Exactly as they appear below, repeat the lines from the one with "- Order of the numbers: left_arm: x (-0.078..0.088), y" through the one with "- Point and", and no others.

PROVIDED INFORMATION section start

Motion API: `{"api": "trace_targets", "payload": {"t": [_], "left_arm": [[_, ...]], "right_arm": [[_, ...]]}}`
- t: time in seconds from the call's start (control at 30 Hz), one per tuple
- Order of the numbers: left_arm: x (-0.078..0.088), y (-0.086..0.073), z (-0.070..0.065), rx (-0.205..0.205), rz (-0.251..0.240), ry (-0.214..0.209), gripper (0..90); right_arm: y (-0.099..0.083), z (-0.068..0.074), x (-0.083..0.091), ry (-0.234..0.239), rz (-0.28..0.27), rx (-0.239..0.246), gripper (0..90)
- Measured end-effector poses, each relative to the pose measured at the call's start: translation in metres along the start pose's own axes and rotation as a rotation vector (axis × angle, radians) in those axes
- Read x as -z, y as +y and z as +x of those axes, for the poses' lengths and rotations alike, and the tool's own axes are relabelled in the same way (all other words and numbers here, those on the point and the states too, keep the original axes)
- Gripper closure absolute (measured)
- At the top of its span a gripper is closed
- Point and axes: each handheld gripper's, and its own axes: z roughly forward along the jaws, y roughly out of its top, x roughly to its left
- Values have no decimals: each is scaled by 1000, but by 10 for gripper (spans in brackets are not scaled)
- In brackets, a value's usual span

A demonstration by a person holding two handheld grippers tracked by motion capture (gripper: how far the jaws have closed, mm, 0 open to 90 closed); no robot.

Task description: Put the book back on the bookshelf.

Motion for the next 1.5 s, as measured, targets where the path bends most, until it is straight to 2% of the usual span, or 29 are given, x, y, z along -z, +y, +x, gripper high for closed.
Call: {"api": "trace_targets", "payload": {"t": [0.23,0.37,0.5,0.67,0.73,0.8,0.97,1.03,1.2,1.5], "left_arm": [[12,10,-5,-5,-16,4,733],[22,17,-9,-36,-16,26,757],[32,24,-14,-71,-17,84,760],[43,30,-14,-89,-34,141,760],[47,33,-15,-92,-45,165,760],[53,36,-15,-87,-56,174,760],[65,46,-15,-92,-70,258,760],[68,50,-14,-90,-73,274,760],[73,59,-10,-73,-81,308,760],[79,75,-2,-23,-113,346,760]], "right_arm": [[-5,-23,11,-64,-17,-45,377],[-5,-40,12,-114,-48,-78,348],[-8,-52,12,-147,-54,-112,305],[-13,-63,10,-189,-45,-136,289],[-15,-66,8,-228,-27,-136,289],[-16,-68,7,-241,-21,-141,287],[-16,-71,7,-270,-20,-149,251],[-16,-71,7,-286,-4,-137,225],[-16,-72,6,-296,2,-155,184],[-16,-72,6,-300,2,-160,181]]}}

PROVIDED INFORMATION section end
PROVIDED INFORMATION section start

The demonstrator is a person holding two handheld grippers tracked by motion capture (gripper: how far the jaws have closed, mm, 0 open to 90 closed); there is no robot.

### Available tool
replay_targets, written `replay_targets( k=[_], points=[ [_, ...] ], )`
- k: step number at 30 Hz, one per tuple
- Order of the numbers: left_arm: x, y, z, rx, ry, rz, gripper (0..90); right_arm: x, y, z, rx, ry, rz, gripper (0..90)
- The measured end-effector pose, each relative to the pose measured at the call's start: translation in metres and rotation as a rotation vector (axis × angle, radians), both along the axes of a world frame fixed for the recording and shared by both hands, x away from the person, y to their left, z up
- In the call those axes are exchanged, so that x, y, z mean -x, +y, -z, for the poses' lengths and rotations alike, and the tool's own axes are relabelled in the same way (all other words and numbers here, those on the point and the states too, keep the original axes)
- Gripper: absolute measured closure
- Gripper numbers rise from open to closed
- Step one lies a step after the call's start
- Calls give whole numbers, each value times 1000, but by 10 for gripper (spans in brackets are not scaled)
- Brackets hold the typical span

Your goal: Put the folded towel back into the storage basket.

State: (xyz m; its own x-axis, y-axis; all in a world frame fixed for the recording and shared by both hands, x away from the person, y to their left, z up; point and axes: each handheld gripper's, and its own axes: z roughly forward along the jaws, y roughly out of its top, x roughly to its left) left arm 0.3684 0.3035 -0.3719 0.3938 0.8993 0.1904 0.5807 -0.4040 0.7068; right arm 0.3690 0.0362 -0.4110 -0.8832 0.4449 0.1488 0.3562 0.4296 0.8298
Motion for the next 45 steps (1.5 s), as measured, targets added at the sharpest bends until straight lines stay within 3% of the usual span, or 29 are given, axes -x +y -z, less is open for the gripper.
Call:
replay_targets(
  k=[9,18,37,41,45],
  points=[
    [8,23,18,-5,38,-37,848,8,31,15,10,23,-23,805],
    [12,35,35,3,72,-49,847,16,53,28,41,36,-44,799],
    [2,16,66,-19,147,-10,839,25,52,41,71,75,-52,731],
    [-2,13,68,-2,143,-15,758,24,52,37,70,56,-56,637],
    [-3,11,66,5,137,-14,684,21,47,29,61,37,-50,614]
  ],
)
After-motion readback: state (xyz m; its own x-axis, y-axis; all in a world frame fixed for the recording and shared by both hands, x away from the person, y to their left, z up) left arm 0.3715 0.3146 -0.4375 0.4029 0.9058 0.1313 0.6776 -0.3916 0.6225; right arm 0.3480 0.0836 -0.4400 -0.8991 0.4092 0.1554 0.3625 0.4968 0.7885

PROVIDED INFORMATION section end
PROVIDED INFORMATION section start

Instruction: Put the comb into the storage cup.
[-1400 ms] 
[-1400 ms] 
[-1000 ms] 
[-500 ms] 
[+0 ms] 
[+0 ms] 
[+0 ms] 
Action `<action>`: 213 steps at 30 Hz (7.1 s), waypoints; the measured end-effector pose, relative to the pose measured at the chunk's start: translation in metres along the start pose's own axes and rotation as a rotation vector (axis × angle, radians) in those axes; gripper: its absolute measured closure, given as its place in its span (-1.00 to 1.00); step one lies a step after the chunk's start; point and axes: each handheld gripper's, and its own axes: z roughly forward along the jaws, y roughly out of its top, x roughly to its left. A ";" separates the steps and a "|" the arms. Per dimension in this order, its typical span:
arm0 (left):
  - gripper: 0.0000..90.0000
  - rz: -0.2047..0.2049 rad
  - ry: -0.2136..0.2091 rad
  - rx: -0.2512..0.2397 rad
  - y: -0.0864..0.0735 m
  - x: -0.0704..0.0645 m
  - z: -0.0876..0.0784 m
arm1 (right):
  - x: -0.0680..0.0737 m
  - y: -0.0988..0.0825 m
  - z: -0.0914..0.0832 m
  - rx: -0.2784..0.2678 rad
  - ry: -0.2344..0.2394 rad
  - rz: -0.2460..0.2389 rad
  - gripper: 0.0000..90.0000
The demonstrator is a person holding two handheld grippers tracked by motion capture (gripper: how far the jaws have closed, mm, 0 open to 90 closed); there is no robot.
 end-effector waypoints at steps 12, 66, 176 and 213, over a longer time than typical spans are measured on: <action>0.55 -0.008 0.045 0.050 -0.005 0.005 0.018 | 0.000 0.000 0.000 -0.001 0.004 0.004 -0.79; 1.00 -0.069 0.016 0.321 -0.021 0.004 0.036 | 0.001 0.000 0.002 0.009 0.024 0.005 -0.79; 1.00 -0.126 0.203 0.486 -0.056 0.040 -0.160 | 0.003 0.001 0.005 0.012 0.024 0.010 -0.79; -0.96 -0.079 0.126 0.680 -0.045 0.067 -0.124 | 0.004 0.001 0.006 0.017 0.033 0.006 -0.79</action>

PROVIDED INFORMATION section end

● EXPECTED ANSWER
- Order of the numbers: left_arm: x (-0.078..0.088), y (-0.086..0.073), z (-0.070..0.065), rx (-0.205..0.205), rz (-0.251..0.240), ry (-0.214..0.209), gripper (0..90); right_arm: y (-0.099..0.083), z (-0.068..0.074), x (-0.083..0.091), ry (-0.234..0.239), rz (-0.28..0.27), rx (-0.239..0.246), gripper (0..90)
- Measured end-effector poses, each relative to the pose measured at the call's start: translation in metres along the start pose's own axes and rotation as a rotation vector (axis × angle, radians) in those axes
- Read x as -z, y as +y and z as +x of those axes, for the poses' lengths and rotations alike, and the tool's own axes are relabelled in the same way (all other words and numbers here, those on the point and the states too, keep the original axes)
- Gripper closure absolute (measured)
- At the top of its span a gripper is closed
- Point and axes: each handheld gripper's, and its own axes: z roughly forward along the jaws, y roughly out of its top, x roughly to its left

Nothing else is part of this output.